A posting related to support of transgender and non-binary lives was repeatedly ripped down and eventually torn in the West Hall dormitories on Monday, October 28.
An email was then sent to the resident students of West Hall on November 2, notifying them of the details of the incident.
“We are writing to inform you of an incident that recently occurred in your community, and to encourage you to engage in positive behavior while living on campus as Elmhurst College students,” said John Hernandez, assistant director of Housing and Residence Life. “Each member of our residential community expects and has a right to live in a space that is free from discrimination and harassment.”
Hernandez also mentioned the importance of providing respect for all residential community members and how the destruction of signs or posters concerning an organization or club is irreverent.
“When postings are defaced, vandalized, or torn down either by members of our community or guests for whom we take responsibility, it diminishes the respect we demonstrate for one another and erodes the sense of trust we hope you build within your residence hall community,” continued Hernandez.

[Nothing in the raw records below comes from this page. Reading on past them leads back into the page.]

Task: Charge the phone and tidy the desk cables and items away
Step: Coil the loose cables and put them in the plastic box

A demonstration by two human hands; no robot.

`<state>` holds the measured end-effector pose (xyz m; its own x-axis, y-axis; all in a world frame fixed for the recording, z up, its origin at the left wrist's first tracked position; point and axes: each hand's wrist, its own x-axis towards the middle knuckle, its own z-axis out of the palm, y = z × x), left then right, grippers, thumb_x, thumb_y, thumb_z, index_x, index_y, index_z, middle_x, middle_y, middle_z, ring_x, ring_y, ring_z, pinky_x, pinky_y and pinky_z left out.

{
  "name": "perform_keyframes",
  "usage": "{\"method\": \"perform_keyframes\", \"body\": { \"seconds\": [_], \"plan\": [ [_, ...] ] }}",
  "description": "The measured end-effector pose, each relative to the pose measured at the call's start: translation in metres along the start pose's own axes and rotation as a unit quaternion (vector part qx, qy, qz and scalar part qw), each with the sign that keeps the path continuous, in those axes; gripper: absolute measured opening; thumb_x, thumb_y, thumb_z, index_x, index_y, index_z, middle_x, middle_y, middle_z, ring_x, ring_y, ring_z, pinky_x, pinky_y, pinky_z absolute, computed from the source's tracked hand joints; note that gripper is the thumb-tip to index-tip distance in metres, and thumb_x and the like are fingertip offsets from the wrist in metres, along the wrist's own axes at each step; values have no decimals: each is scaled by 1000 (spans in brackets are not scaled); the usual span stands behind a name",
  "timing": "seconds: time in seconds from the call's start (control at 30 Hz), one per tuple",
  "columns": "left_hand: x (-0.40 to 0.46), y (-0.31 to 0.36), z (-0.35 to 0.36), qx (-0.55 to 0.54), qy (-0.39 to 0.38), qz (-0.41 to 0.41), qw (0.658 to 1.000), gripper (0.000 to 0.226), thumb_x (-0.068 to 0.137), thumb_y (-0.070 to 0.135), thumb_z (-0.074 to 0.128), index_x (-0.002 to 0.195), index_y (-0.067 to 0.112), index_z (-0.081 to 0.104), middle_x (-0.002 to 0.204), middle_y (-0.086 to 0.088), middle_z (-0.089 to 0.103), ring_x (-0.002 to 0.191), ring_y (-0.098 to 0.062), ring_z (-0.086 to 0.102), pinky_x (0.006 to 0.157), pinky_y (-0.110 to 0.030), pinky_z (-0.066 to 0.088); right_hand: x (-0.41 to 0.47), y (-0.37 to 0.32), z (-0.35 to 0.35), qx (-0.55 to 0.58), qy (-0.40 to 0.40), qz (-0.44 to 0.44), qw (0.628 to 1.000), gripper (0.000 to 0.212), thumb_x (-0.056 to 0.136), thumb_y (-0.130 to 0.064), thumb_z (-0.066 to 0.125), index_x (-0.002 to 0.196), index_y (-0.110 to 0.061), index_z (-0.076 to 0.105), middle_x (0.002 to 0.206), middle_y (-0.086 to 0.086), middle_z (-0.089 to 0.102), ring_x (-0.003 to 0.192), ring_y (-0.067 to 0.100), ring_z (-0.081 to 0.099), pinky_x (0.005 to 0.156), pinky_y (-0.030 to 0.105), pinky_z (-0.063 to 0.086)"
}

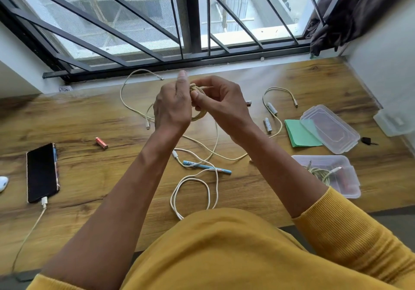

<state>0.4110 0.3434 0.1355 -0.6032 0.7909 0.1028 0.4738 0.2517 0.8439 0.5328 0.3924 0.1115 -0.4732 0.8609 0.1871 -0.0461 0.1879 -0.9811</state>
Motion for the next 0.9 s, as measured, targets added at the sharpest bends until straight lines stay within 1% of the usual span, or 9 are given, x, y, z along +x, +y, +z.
{"method": "perform_keyframes", "body": {
  "seconds": [0.13, 0.3, 0.43, 0.53, 0.6, 0.7, 0.77, 0.83, 0.9],
  "plan": [
    [-2, 0, 0, 12, -4, -8, 1000, 64, 113, 51, 31, 70, 14, 59, 69, 0, 62, 71, -22, 59, 67, -42, 46, 2, 4, 0, -28, 8, -3, 1000, 18, 93, -16, 77, 108, -6, 78, 91, 8, 80, 85, 23, 78, 80, 49, 64],
    [-1, -4, 1, 33, -10, -3, 999, 63, 114, 47, 34, 61, 20, 55, 65, 3, 57, 64, -17, 52, 60, -38, 35, 2, 6, 0, -35, 18, 8, 999, 11, 94, -7, 77, 104, -6, 80, 86, 7, 80, 79, 16, 76, 75, 38, 63],
    [-2, -12, 4, 21, -14, -6, 1000, 66, 110, 52, 30, 71, 13, 66, 73, -4, 67, 75, -28, 63, 69, -45, 49, -2, 4, 0, 44, 17, 64, 997, 24, 91, -2, 78, 115, -1, 72, 84, 14, 77, 76, 21, 74, 77, 40, 62],
    [-4, -12, 5, -9, -30, -3, 999, 66, 108, 53, 29, 68, 12, 61, 66, -2, 64, 67, -24, 59, 69, -48, 50, -3, 2, -5, 127, -7, 102, 987, 37, 93, -1, 75, 127, -1, 62, 89, 19, 73, 78, 25, 71, 79, 40, 59],
    [-5, -11, 4, -43, -44, -1, 998, 62, 112, 47, 33, 62, 19, 57, 60, 2, 60, 61, -19, 56, 65, -47, 49, -4, 1, -7, 188, -29, 118, 975, 37, 96, 0, 71, 131, -1, 59, 95, 23, 70, 83, 29, 68, 77, 38, 57],
    [-1, -18, 2, -96, -76, -15, 992, 60, 111, 47, 34, 72, 20, 70, 70, -1, 71, 73, -25, 67, 73, -50, 57, -4, 2, -9, 250, -71, 121, 958, 33, 99, 3, 64, 132, 1, 62, 101, 19, 72, 90, 29, 68, 80, 34, 58],
    [1, -21, 2, -127, -91, -30, 987, 60, 110, 48, 34, 86, 16, 78, 81, -6, 77, 78, -26, 70, 75, -47, 56, -4, 2, -10, 277, -92, 124, 948, 35, 98, 10, 59, 133, 6, 63, 103, 19, 73, 91, 27, 70, 83, 31, 58],
    [3, -23, 2, -135, -87, -49, 986, 62, 109, 48, 35, 84, 10, 77, 77, -9, 75, 71, -19, 64, 71, -43, 51, -4, 2, -8, 286, -96, 127, 945, 41, 91, 19, 59, 131, 8, 64, 101, 20, 72, 90, 25, 71, 84, 30, 58],
    [4, -24, 1, -138, -87, -55, 985, 61, 107, 50, 35, 82, 12, 76, 71, -5, 69, 67, -16, 57, 69, -41, 45, -3, 1, -4, 268, -86, 117, 952, 40, 88, 21, 64, 124, 5, 67, 98, 19, 72, 87, 23, 71, 81, 28, 58]
  ]
}}
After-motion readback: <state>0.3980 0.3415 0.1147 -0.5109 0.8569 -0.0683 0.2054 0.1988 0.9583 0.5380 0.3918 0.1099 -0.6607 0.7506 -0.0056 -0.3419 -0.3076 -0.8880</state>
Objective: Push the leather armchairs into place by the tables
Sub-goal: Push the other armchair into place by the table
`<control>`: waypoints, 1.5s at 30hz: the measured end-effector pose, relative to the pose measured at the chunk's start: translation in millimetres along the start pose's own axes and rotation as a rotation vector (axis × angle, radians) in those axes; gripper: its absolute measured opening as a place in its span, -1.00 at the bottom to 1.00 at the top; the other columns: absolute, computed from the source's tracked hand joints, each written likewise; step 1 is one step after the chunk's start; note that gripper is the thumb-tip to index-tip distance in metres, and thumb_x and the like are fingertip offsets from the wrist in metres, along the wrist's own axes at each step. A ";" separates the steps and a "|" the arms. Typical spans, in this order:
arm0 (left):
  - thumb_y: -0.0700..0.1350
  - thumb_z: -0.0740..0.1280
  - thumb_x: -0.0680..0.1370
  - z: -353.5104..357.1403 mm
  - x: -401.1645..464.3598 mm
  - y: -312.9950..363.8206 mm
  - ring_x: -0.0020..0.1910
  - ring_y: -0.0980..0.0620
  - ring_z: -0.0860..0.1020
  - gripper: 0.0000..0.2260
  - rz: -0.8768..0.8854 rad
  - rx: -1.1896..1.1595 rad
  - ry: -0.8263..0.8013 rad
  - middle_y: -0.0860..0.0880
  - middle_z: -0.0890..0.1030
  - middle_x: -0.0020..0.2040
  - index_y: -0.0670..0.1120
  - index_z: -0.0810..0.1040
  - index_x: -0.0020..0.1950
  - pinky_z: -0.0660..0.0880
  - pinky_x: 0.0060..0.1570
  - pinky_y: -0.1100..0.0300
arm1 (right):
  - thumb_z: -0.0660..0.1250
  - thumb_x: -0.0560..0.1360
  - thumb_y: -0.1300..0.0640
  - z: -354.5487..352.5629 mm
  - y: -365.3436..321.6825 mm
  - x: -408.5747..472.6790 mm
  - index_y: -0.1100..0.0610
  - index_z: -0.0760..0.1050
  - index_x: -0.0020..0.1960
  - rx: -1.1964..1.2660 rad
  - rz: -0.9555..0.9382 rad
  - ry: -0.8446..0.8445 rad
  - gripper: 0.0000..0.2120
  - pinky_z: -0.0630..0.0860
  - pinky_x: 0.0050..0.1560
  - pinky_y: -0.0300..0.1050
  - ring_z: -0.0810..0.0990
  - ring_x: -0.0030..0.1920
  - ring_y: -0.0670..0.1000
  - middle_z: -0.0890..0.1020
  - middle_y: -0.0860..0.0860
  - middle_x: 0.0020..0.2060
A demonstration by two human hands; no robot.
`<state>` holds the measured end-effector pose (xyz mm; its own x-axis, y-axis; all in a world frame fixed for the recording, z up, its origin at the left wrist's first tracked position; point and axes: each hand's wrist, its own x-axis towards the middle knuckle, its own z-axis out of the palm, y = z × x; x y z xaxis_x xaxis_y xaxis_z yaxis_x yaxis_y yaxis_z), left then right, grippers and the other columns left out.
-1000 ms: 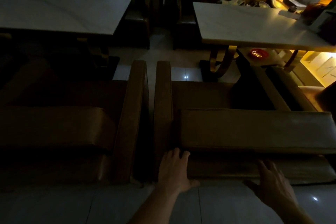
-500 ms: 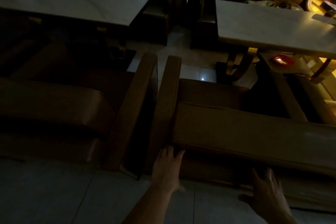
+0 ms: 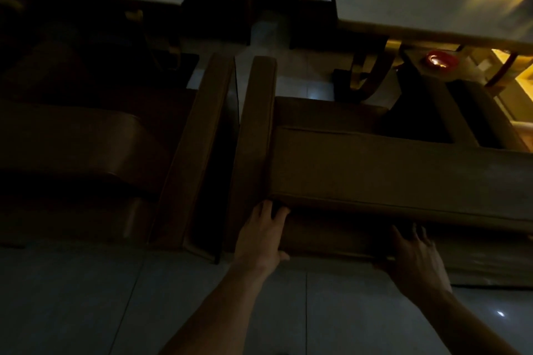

Sarah Meaney, director of Housing and Residence Life, added how bigotry is not accepted or tolerated on campus.
“Within Housing and Residence Life, our commitment to intercultural communities spans learning about ourselves and others through commonalities and differences,” said Meaney. “As our halls are your homes, we do not tolerate any form of bigotry, harassment, intimidation, hate, threat, or abuse, whether verbal or written, physical or psychological, direct or implied.”
EC will be participating in a Trans Day of Remembrance, a day to memorialize and honor trans people around the world whose lives have been lost to anti-transgender violence, on Tuesday, November 20.
A candlelight vigil will be held at 7:30 at the fountain outside of A.C. Buehler Library.
Taylor Lutz, a member of Queer Straight Alliance (QSA) who also lives in West Hall, says that QSA is willing to meet with anyone to discuss these issues.
“Please just offer us basic human decency and respect,” said Lutz. “No one is hurting you by existing. If you don’t understand something, we’re open to having conversations to help you learn.”
Lutz also added how QSA hopes for peace.
“QSA hopes that in the future, we’re given the same respect as everyone else and allowed to exist in peace, without fear of being targeted or harassed,” concluded Lutz.